Filter the listing down to the lines containing the word "picture".

- - - - -

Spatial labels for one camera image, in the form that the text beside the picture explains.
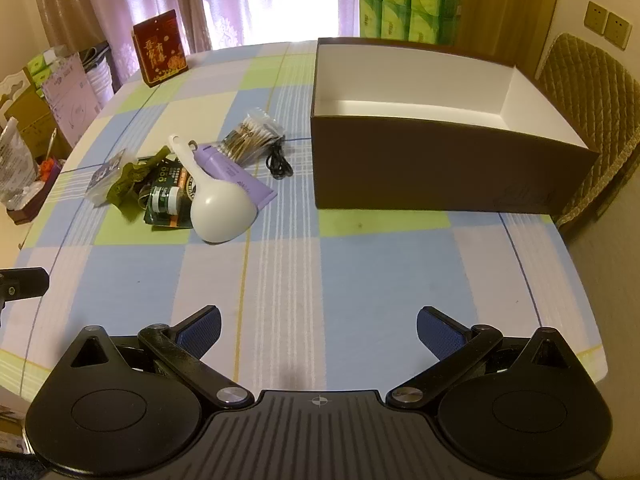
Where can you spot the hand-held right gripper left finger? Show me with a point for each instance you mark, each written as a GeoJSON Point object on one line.
{"type": "Point", "coordinates": [205, 331]}

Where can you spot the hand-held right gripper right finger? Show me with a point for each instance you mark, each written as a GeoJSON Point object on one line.
{"type": "Point", "coordinates": [437, 332]}

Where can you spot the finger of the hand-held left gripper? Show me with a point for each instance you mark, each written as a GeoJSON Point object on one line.
{"type": "Point", "coordinates": [25, 282]}

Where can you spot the white rice scoop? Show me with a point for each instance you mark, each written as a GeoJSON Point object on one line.
{"type": "Point", "coordinates": [222, 212]}

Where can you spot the blue packet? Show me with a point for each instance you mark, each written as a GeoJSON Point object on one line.
{"type": "Point", "coordinates": [102, 175]}

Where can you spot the green blister card pack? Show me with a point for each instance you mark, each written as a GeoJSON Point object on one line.
{"type": "Point", "coordinates": [165, 200]}

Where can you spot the yellow-green snack packet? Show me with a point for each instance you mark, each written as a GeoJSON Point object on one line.
{"type": "Point", "coordinates": [127, 180]}

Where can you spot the purple tube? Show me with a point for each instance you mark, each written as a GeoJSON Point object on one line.
{"type": "Point", "coordinates": [227, 172]}

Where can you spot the brown cardboard box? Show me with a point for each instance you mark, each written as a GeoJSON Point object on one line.
{"type": "Point", "coordinates": [440, 165]}

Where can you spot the bag of cotton swabs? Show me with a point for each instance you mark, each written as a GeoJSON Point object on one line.
{"type": "Point", "coordinates": [247, 135]}

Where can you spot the checked tablecloth desktop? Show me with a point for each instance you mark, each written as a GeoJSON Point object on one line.
{"type": "Point", "coordinates": [350, 270]}

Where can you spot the dark wooden tray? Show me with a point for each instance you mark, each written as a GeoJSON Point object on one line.
{"type": "Point", "coordinates": [35, 210]}

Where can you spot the clear plastic bag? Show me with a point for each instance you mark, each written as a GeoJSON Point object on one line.
{"type": "Point", "coordinates": [15, 165]}

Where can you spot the red gift box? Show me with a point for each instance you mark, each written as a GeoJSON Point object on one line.
{"type": "Point", "coordinates": [160, 52]}

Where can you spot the chair with quilted cover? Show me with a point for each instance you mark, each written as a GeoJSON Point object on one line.
{"type": "Point", "coordinates": [590, 95]}

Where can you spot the pink curtain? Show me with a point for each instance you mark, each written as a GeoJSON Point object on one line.
{"type": "Point", "coordinates": [225, 0]}

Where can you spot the wooden door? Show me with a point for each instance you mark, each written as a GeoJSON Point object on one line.
{"type": "Point", "coordinates": [500, 5]}

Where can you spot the stack of green tissue packs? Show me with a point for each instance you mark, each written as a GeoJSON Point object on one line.
{"type": "Point", "coordinates": [410, 0]}

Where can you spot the beige wall socket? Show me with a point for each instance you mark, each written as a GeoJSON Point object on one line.
{"type": "Point", "coordinates": [618, 31]}
{"type": "Point", "coordinates": [596, 17]}

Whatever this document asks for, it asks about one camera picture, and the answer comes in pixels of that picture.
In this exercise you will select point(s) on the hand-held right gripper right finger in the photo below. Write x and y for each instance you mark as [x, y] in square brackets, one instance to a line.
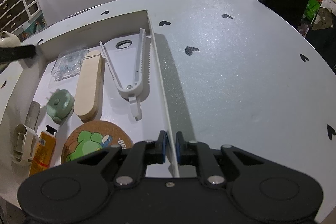
[179, 148]

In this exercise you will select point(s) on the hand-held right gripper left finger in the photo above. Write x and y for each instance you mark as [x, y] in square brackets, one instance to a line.
[163, 146]

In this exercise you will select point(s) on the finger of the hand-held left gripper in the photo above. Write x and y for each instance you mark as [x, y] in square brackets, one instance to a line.
[18, 53]

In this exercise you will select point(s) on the white shallow cardboard box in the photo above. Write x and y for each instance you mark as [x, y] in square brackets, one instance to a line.
[157, 98]

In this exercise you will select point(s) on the clear plastic case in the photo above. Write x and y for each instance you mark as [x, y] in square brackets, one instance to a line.
[69, 64]

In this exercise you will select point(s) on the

- - - - -

▶ **Solution below**
Spatial labels for one camera image, in the form that the text beside the picture explains.
Whatever this document asks for, it asks about one camera picture, and the answer comes in pixels of that picture.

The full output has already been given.